Lui, le fan du cinéma des années 50, visserait un vieux feutre sur son crâne, saisirait sa cigarette entre le pouce et l'index, prendrait une lampée de whisky et, avec un accent exagérément américain, dirait: "Alors pépée, que dirais-tu de dire ce que tu sais à Lemmy Caution, ton agent fédéral préféré?"

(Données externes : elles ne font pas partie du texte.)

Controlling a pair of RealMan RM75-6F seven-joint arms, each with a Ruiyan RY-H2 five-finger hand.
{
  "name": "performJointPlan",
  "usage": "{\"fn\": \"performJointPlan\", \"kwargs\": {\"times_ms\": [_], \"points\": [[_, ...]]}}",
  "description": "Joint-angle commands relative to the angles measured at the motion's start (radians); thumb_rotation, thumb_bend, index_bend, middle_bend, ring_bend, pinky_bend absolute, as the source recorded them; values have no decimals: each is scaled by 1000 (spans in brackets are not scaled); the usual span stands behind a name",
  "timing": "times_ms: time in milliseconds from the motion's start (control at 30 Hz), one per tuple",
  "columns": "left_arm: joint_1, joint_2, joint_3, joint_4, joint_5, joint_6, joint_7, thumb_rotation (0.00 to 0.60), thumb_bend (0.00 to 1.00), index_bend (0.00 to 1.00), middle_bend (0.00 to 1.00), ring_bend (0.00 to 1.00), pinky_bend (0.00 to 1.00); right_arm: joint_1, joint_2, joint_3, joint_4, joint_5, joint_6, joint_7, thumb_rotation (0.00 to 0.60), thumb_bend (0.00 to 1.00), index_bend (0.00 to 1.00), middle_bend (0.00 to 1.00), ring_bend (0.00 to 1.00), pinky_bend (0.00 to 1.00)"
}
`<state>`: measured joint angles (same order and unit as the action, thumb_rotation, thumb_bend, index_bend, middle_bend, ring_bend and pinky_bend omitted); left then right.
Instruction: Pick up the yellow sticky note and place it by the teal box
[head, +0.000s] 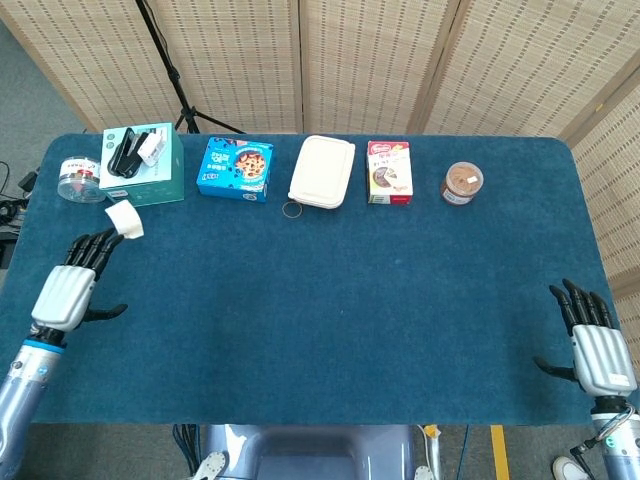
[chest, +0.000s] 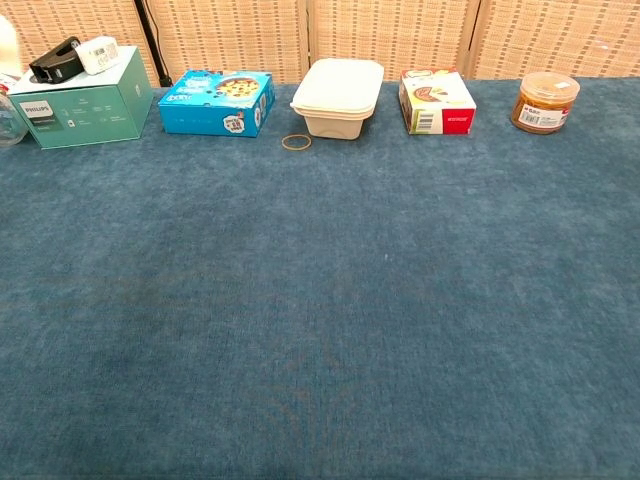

Ensuite, à l'image d'un Eddie Constantine au faît de sa gloire, il écraserait sa clope de la pointe de la chaussure avant de disparaître en sifflotant un air de mambo.
Seulement, moi, je me débats avec la réalité. Beaucoup plus glauque.
"Qui t'a payé?"
"Un type!"
"Quel genre de type?"
"Le genre qui ne sait rien mais qui obéit fidèlement!"
"Un porte flingue quoi!"
"Oui. On peut dire ça... Ou un proxo des bas quartiers!"
"Il était accompagné?"
"Qu'est-ce que j'en sais?"
"Arrête, tu veux! Ne me dis pas que dans ton taf, on est pas curieuse! ... Etait-il accompagné?"
"Je ne sais pas. Pas loin, il y avait une grosse berline noire qui attendait. Et... avec le taf que je fais, comme tu dis, j'ai aussi appris à ne jamais m'approcher des grosses bagnoles aux vitres fumées!"
"Oui mais t'as vu la plaque!"
"C'est vrai."
"Donne."
"OK. C'est 10.000!"
"10.000 euros? Tu me prends pour un mac ou quoi?"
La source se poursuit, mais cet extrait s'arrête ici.